Repository files navigation

Tyro

An improved implementation of the algorithm described in Finding Minimum Type Error Sources, Pavlinovic, King, Wies (2014). Includes delayed instantiation, the measurement of which is the subject of my MSc work.

The working name of Tyro was z3ml, and this name may still appear throughout the codebase and in the names of components.

Publication

In addition to my MSc (not yet available), an overview and evaluation of Tyro is published in FMCAD 20241.

Installation

Preparation

Install Haskell Stack and OCaml opam. These are package managers. Compilers for Haskell and OCaml are not required -- Stack and opam will install appropriate compilers themselves. This helps to prevent version rot over time. Please report an issue if a build problem appears to be version-related.

First: navigate to the directory you'd like to work in, and clone Tyro.

$ git clone ...
$ cd tyro

Frontend Installation

The next step is to install the frontend, written in OCaml. This will produce an executable named zgen.

From the root of your clone (tyro/), execute the following:

$ cd tyro_frontend
$ opam switch create .

Say Y when it asks if you want to create zgen as a new package. opam will install all the dependencies, then install zgen. You'll be reminded to run eval $(opam env), once you do zgen will become available on your PATH. Run zgen -help to confirm (there is no --version option at the moment).

Solver Installation

Tyro uses z3 (but see developing Tyro).

Even old versions of z3 will do -- I haven't been able to find an exact minimum, but any version since the last half of 2015 should work. Tyro was evaluated with version 4.8.12. The most recent version at the time of writing is 4.13.0.

A suitable version (probably around 4.8.7) should be available through your system package manager. Otherwise, z3 can be obtained from releases on GitHub.

Backend Installation

The backend library is written in Haskell. For convenience, the subproject includes an executable component which calls out to the frontend, backend library, and MaxSMT solver as appropriate.
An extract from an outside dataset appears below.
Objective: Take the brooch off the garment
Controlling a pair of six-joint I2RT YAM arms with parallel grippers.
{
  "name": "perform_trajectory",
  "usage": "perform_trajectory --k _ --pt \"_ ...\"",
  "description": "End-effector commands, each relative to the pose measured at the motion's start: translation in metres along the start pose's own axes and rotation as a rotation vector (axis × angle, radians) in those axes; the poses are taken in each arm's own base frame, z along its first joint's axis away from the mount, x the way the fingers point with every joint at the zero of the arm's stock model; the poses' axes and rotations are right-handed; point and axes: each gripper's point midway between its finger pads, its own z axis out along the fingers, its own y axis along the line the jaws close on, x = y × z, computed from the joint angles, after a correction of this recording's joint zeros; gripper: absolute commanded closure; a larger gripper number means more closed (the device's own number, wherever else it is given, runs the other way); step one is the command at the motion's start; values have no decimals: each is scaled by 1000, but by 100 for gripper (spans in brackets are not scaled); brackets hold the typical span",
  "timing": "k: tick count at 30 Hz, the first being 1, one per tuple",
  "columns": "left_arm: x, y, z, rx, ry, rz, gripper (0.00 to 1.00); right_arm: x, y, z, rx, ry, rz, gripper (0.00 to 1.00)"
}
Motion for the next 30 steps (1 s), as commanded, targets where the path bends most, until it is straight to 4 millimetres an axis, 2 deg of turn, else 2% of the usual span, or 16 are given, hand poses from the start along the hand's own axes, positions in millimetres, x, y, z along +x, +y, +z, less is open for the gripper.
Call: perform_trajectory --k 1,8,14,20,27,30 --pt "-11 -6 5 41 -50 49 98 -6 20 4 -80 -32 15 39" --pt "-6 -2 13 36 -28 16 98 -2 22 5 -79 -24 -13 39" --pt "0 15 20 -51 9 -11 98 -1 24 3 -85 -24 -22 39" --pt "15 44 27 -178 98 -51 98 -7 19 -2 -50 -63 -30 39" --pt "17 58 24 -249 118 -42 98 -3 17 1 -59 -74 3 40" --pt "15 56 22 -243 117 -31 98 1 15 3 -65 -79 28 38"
If you're following along, your current working directory is tyro/tyro_frontend. Execute the following:

$ cd ../tyro
$ stack install

Stack will install all the dependencies, and then build and install tyro. Some warnings from the Haskell compiler are expected. Confirm that tyro is available on your path with tyro --help.

Development

Though the tyro executable drives the whole toolchain, the underlying architecture is actually composed of three phases:

  1. The 'frontend' -- the ocaml project that generates constraints from an input program.
  2. The 'backend' -- a Haskell library for manipulating generated constraints and SMT-LIB code, and interfacing with a MaxSMT solver.
  3. The 'solver' -- a MaxSMT solver, which tyro expects to be z3.

Each of these phases exists independently, but the 'backend' is not actually an executable. It is a library for manipulating the pieces. The tyro executable is a driver program, installed alongside the library, which coordinates the 3 phases and calls out to the library as appropriate.
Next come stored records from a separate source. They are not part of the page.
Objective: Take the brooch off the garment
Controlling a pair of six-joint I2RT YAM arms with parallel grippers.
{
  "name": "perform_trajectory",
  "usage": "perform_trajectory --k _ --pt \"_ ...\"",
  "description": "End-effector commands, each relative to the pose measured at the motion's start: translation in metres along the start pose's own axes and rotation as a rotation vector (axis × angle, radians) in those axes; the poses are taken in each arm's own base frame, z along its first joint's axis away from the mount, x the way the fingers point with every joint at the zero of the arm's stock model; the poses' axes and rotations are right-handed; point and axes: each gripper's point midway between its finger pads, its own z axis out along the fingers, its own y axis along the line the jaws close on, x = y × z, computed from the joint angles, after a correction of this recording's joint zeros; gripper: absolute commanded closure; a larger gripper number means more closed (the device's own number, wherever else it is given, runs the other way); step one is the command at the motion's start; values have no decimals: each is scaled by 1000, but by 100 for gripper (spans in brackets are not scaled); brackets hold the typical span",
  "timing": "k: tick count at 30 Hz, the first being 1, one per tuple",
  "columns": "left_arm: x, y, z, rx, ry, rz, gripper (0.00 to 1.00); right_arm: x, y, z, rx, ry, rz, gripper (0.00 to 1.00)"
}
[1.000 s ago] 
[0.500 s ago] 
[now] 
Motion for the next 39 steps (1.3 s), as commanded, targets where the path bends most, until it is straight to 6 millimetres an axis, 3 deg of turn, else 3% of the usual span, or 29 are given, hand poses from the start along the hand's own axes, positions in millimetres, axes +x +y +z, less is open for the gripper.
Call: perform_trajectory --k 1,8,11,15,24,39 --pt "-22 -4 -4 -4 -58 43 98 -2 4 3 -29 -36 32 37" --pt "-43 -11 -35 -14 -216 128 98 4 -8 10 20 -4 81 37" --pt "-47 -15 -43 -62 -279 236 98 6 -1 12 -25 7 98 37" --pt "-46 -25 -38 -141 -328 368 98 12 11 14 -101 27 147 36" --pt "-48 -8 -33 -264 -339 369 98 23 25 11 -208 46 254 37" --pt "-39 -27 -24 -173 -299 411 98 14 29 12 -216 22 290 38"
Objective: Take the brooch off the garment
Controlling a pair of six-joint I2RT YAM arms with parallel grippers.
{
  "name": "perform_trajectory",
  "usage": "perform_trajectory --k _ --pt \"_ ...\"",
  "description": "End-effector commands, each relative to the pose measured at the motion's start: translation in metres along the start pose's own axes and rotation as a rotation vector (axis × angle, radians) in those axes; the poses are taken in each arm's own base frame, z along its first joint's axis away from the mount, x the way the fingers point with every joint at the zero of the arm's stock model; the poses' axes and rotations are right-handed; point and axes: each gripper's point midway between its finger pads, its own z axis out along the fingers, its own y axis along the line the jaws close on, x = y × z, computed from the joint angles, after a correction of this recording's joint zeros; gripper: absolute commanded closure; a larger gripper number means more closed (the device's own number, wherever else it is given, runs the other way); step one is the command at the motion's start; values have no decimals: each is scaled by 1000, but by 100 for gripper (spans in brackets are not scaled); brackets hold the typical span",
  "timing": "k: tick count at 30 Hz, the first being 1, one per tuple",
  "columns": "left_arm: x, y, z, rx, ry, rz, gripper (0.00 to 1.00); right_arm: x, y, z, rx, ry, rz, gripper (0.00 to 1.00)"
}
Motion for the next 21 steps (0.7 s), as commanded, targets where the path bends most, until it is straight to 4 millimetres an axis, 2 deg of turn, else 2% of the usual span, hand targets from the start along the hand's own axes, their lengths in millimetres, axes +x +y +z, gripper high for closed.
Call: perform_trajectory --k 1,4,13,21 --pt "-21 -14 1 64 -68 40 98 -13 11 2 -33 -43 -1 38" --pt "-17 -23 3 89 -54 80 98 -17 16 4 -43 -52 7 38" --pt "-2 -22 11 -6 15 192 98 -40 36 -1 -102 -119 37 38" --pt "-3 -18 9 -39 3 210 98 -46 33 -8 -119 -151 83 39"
To change the frontend or solver in use, you can write a new driver script or modify tyro/app/Main.hs to call the appropriate one. The solver should be configurable on the command line in a future version, but probably not the frontend.
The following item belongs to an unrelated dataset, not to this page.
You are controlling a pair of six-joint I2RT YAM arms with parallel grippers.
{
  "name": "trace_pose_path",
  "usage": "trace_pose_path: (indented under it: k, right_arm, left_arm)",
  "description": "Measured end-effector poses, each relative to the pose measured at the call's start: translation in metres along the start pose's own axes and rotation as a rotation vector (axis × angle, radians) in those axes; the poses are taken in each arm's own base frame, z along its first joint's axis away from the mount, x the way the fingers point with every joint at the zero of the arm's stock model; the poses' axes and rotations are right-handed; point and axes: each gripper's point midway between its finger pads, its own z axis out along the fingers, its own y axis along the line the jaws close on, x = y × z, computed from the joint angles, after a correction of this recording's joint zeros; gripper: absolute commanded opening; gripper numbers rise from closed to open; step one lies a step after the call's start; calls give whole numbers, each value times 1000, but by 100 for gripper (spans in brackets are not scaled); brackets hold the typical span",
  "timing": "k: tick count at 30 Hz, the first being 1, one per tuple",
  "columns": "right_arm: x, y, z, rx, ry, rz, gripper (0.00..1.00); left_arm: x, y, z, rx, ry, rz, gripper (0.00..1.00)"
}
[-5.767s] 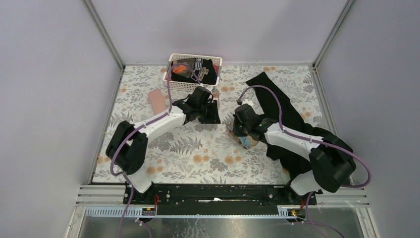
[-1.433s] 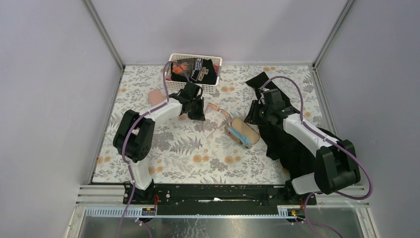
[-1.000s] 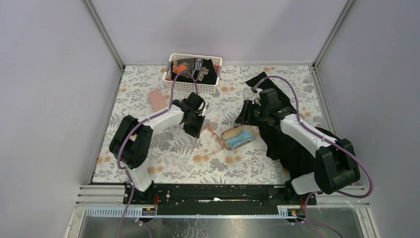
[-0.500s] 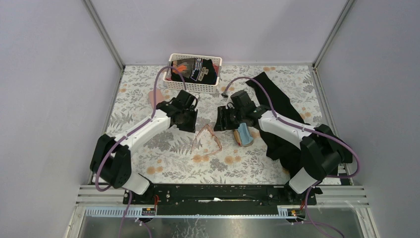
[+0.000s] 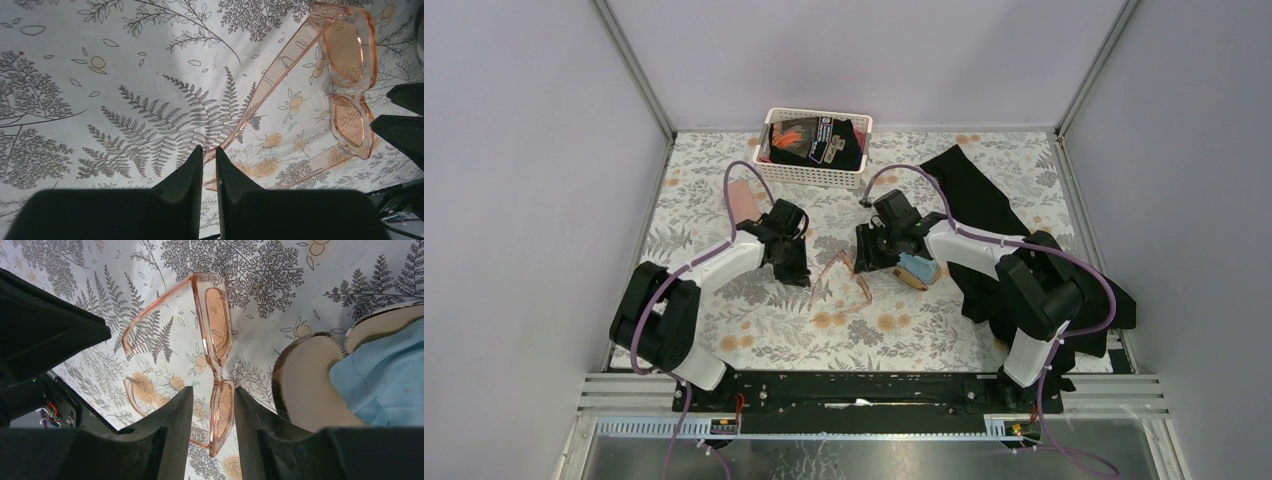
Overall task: Organize the sunglasses
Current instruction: Fold the sunglasses at the center of the board.
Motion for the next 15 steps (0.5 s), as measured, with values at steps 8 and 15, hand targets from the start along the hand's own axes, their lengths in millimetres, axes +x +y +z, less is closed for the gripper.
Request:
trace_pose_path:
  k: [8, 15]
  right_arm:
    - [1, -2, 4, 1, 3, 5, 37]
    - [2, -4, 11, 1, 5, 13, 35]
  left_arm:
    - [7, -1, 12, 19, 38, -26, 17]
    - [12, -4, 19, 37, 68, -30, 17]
A suitable frontend should accept a filename for a file containing a program as the only argument, and then emit constraints in the appropriate format to stdout. The format does use OCaml syntax for types, however other than this it is not tied to OCaml in any way. A suitable frontend could conceivably be implemented for other programming languages and the backend would still consume them.

The backend's job is to consume the intermediate format to produce an SMT-LIB script. The library function which handles this is Conversion.convert. It will use the AST+constraint encoding defined by Conversion.makeTypingAssertions. Two encoding functions are implemented and a third is planned. See the comments in tyro/src/Conversion.hs.

Suitable frontends and backends could, of course, be implemented in any language -- as long as they agree on the intermediate and SMT-LIB protocols.

For more information about the intermediate representation, see tyro/README.md.

Organization

tyro_frontend/ contains an OCaml project, consisting of a heavily hacked port of EzyOCaml. This port has been updated to use compiler-libs and to work with version 4.13.1 of OCaml. Then, it has been hacked to implement Wies et. al.'s constraint generation algorithm with delayed instantiation. When this tool runs, it produces an intermediate .z3ml file. See tyro/README.md for more information.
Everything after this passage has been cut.